In the month or so since she’s been appointed, there’s been a lot of controversy about Pres. Obama’s chosen envoy to the post of Special Envoy to Monitor and Combat Anti-Semitism (SEAS), Hannah Rosenthal. The source of the controversy is mainly this article in Haaretz, in which she criticized Israeli Ambassador Michael Oren for making “most unfortunate” remarks against J Street, the liberal counterpart to AIPAC. For example, Jeffrey Goldberg has pointed to a number of “non-neocon” Jews, such as Alan Solow, who are worried about Rosenthal using her platform to put her nose where it doesn’t belong. Andrew Sullivan, on the other hand, defends Rosenthal, saying:
[S]he is allowed to answer questions in a press interview and because the ambassador should stay out of domestic American politics and not join in a campaign to torpedo a rival to AIPAC. The way in which Oren acted as a faction leader in American Jewish politics, rather than as a neutral representative of his country, open to all people of good will toward Israel, was obnoxious and undiplomatic.
This is actually an interesting point, and it gets to the heart of the sort of schizophrenic attitude we Jews have viz a viz Israel. For example, is Israel representative of all Jews? Does anti-Zionist = anti-semitic? Etc. etc.

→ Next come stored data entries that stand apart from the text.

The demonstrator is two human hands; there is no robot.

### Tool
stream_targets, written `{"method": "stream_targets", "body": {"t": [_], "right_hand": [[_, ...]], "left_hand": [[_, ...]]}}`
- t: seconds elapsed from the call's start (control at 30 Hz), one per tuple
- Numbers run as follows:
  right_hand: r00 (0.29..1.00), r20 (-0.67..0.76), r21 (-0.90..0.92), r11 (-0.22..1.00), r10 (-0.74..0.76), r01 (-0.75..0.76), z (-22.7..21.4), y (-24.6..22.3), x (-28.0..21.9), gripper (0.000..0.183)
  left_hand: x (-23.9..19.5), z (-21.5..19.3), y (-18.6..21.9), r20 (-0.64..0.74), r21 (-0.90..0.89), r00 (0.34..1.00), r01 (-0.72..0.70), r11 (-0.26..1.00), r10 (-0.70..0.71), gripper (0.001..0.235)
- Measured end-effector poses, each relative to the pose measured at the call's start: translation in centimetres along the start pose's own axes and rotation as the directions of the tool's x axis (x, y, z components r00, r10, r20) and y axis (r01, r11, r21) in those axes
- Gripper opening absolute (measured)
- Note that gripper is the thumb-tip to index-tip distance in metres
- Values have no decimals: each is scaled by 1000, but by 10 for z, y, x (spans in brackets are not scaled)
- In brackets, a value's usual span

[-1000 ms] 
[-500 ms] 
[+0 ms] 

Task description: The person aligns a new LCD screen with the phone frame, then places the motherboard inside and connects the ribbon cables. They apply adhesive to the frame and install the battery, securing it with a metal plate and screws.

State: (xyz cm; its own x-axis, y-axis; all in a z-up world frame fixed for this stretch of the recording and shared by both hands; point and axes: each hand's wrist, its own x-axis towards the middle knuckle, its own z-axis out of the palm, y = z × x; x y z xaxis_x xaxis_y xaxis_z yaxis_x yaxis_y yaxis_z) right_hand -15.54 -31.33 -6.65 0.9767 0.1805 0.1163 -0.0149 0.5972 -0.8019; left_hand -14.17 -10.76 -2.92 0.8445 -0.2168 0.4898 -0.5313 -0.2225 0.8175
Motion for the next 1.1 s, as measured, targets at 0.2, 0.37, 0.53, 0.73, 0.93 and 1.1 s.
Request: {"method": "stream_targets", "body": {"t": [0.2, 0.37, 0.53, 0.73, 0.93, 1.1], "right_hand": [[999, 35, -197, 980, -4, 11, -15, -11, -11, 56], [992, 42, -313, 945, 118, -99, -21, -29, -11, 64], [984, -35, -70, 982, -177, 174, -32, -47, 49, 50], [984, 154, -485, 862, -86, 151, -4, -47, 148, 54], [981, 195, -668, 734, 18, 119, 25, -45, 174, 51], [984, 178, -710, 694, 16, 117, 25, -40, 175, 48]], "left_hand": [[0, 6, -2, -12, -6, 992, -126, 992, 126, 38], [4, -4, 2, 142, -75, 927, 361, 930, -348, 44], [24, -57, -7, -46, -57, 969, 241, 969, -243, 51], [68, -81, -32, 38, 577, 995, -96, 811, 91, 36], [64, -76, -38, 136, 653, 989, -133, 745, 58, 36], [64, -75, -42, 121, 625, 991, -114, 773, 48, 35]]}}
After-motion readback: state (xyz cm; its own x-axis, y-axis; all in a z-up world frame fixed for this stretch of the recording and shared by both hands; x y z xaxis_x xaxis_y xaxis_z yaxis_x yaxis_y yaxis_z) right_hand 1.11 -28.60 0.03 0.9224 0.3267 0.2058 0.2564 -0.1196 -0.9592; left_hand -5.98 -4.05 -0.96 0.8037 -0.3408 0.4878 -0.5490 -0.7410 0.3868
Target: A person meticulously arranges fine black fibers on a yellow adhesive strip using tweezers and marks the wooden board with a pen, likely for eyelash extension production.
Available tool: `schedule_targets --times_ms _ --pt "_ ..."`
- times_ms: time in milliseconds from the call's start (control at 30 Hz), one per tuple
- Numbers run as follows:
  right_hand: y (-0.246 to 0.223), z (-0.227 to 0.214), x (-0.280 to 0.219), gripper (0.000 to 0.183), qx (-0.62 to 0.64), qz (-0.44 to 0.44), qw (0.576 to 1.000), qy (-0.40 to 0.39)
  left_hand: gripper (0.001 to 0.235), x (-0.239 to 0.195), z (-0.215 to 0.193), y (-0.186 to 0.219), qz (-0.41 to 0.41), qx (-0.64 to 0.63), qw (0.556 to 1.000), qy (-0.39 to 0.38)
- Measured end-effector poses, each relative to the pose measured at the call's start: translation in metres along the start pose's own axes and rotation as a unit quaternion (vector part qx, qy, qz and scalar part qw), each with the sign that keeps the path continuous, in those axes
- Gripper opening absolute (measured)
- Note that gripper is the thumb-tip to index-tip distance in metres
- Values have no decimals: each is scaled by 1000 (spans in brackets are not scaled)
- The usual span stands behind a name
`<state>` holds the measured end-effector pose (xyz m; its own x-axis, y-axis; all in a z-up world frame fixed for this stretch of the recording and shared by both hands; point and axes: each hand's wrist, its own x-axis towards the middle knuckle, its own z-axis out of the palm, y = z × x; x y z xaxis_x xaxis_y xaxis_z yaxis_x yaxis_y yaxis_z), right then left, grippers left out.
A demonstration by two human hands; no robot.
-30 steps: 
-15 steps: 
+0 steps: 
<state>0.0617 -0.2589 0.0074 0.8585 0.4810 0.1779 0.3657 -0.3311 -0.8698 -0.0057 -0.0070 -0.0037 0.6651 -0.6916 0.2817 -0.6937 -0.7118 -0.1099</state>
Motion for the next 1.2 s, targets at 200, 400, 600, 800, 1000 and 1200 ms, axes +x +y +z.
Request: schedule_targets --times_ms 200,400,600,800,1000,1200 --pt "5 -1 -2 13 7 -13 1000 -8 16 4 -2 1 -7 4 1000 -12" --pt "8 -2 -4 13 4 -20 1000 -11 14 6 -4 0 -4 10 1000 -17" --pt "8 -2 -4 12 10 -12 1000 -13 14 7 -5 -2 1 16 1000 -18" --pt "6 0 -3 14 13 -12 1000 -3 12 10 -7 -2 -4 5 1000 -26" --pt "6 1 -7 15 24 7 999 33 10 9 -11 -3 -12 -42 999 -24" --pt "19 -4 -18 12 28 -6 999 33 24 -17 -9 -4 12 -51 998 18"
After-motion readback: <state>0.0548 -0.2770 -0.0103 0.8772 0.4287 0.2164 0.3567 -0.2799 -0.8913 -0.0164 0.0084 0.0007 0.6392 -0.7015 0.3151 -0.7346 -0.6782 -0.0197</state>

Looking at Rosenthal’s history, it is clear that she is a classic J Street persona. She attracted the ire of the ADL last year when she recalled her experience at the National Israel Solidarity Rally in Washington in 2002 and stated that the list of speakers “espoused narrow, ultra-conservative views of what it means to be pro-Israel.” IMHO, there’s nothing wrong with being a little to the left here, although I agree with Foxman on this one. [This was the rally in which Paul Wolfowitz of all people was booed for considering the suffering of the Palestinians. But I digress.] But let’s look at this logically and figure out where all of this leads.
Are we to constantly conflate Israel and the Jewish diaspora? The great majority of Jews love Israel and wish to see her defended, but they also have concerns closer to home. And sometimes the interests of Israel and the interests of, say, the US, are not one and the same. On the other hand, global anti-semitism can be correlated with Israeli actions. So, what exactly is Rosenthal’s job then? And does she deserve all this criticism?
As Goldberg helpfully points out, the Office of the SEAS is a part of the US Dept of State. It is a dept. of the Bureau of Democracy, Human Rights, and Labor led by Assistant Secretary Michael H. Posner, which is a part of the Under Secretary for Democracy and Global Affairs, led by Under Secretary of State for Democracy and Global Affairs Maria Otero. So, this is pretty far down the food chain. It attracts a lot of attention merely because, well, it’s about anti-semitism. So, from a pure employment perspective, did Rosenthal step over the line? Apparently, she did: concerning her remarks to Haaretz, the White House passed along this statement from Jeff Feltman,the Assistant Secretary for Near Eastern Affairs:
The Department of State values its close relationship with Ambassador Michael Oren and his staff at the Embassy of Israel in Washington. The United States and Israel enjoy extraordinarily close ties based on shared values, interests, and history, as well as the deep bonds between the Israeli people and the American people. Ambassador Oren plays an indispensible role in maintaining and strengthening our relationship through his day to day interaction with the Administration and Congress on issues of vital importance to both countries and his vigorous outreach to Americans of all origins and points of view.
While there was no specific criticism of Rosenthal, the message is clear: back off.
I know what Rosenthal is trying to do: she is trying to decouple Israeli actions from Jewish actions, and perhaps she feels that public criticism of Israel is as good a means for that as anything. From a logical point of view, if your job is to combat anti-semitism, then it follows that part of your job is to protect Jews worldwide from hatred resulting from actions with which the have nothing to do. That would include, for example, Israel’s action in Gaza last year, or the ongoing investigation of the bombing of the Buenos Aires JCC in 1994. So, in this instance, Rosenthal seems like a good fit for the job.
On the other hand, in criticizing an Israeli Ambassador, who has the right to speak with whom he wishes, she stepped on the toes of her State Dept. colleagues. So, the reprimand from Feltman is justified: Rosenthal stepped out of line. This is not to say that what she said was necessarily wrong. I think the truth is a little more complex than some bloggers portray it. That said, if Rosenthal is to survive in her job, then she is going to have to accept the constraints of her position and figure out a way to do her job without attacking the Israeli government.